In senso epistemologico le fake news sono affermazioni intenzionali volte a ingannare un interlocutore, e in quanto tali vanno distinte da altre forme di disordine informativo. L’elemento più originale dell’analisi di Piazza e Croce sta nel tentativo di spostare l’analisi delle fake news da una prospettiva puramente epistemica (errori di individui pigri e pieni di pregiudizi) a una prospettiva sociale. Le fake news, infatti, sono per lo più propagate da persone in buona parte indifferenti rispetto alla loro verità, ma molto interessate a usarle per esprimere i propri valori (politici e culturali).

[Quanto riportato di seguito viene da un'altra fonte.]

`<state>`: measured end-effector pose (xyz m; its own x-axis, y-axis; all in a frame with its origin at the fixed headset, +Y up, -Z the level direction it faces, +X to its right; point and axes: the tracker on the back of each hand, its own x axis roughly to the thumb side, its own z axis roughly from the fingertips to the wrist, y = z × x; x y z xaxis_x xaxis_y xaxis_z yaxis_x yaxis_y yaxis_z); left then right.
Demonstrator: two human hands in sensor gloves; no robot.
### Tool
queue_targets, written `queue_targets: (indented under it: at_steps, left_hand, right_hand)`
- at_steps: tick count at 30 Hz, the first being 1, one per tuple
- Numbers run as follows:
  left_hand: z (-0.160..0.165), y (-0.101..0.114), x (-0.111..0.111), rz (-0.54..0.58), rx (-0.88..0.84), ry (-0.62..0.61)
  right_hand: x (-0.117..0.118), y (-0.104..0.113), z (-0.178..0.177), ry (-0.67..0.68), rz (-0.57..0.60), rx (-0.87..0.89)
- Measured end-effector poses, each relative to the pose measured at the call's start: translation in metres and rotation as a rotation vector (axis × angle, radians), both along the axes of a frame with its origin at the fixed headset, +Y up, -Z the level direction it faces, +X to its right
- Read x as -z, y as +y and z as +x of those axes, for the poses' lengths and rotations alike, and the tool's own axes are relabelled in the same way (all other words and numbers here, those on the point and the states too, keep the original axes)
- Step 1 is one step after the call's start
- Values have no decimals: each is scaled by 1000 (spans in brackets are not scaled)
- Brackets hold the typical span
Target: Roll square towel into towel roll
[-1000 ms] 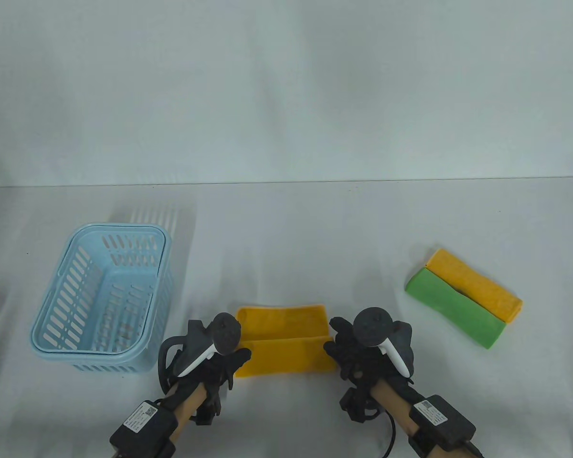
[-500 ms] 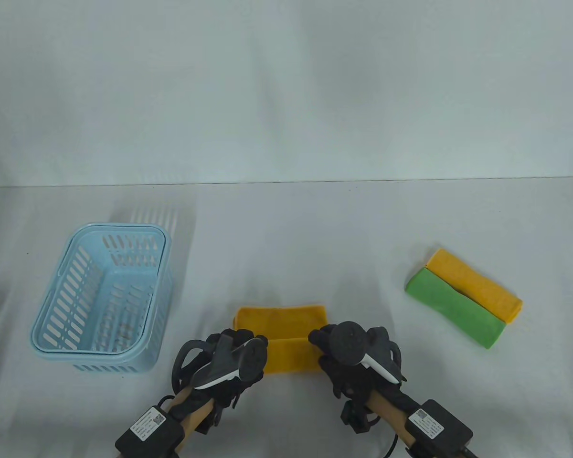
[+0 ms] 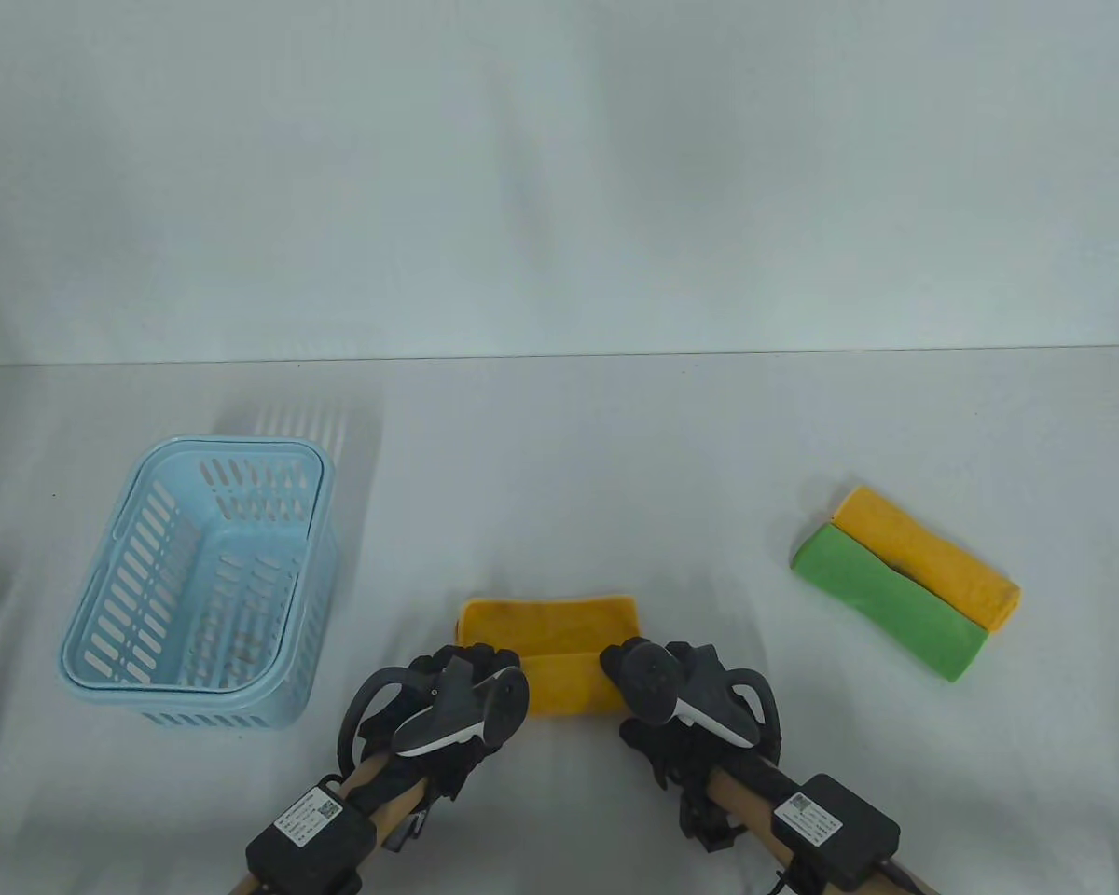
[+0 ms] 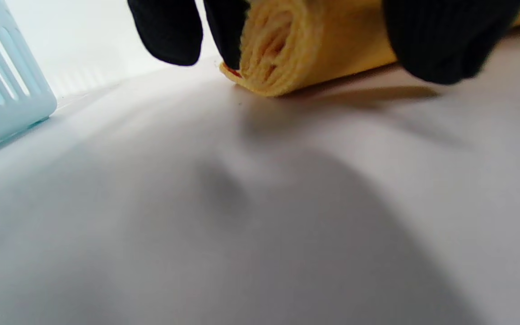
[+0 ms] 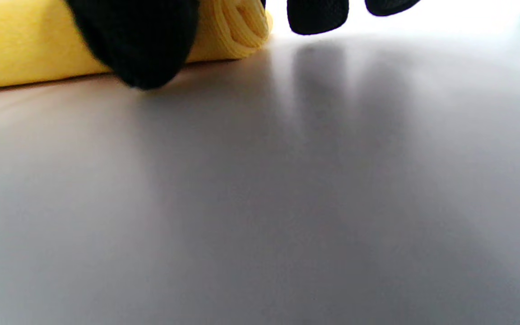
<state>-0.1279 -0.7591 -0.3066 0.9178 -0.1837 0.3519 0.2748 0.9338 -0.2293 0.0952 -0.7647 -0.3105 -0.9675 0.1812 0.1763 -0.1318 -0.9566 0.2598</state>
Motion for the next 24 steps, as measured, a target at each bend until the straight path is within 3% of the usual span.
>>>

In tal senso, le strategie di correzione, debunking ed educazione individuale sono destinate a fallire perché il pubblico delle fake news non è primariamente interessato a scoprirne la falsità. L’efficacia delle fake news si esprime nel bisogno di identificarsi in un gruppo, per affermarne i valori e l’identità. Anche se Piazza e Croce fanno ampio uso di una letteratura e di esempi americani (su tutti l’isterica partigianeria dei sostenitori di Trump), il fenomeno è ben noto anche in Italia. E sostanzialmente trasversale. Ben attaccato alle proprie camere d’eco, in quanto gruppi di condivisione e riconoscimento sociale, ciascuno di noi riterrebbe impossibile distaccarsi dal proprio gruppo per riconsiderare notizie proveniente da fonti esterne, ritenute inaffidabili.
Le soluzioni più efficaci, quindi, paiono quelle che cercano di mettere in guardia il pubblico dalla manipolazione o veicolano idee alternative, senza pretendere di sbattere in faccia la verità. Infatti, viene suggerito, le fake news sono più l’effetto che la causa del problema. Dove il problema è la polarizzazione. Ma questo, seguendo una prospettiva molto americana, sembra presupporre che vi sia stato un tempo in cui non vi era polarizzazione e il pubblico condivideva fatti e prospettive interpretative. Basti però pensare agli scontri ideologici del passato italiano ed europeo per fugare questa idea. Le fake news sono sempre esistite. Negli ultimi anni abbiamo solo enormemente democratizzato la capacità di produrle e diffonderle via social. E noi come pubblico indistinto non abbiamo ancora le capacità individuali e i canali comunicativi per digerirle come abbiamo (in parte) imparato a digerire altre forme di manipolazione collettiva (ad esempio, la pubblicità).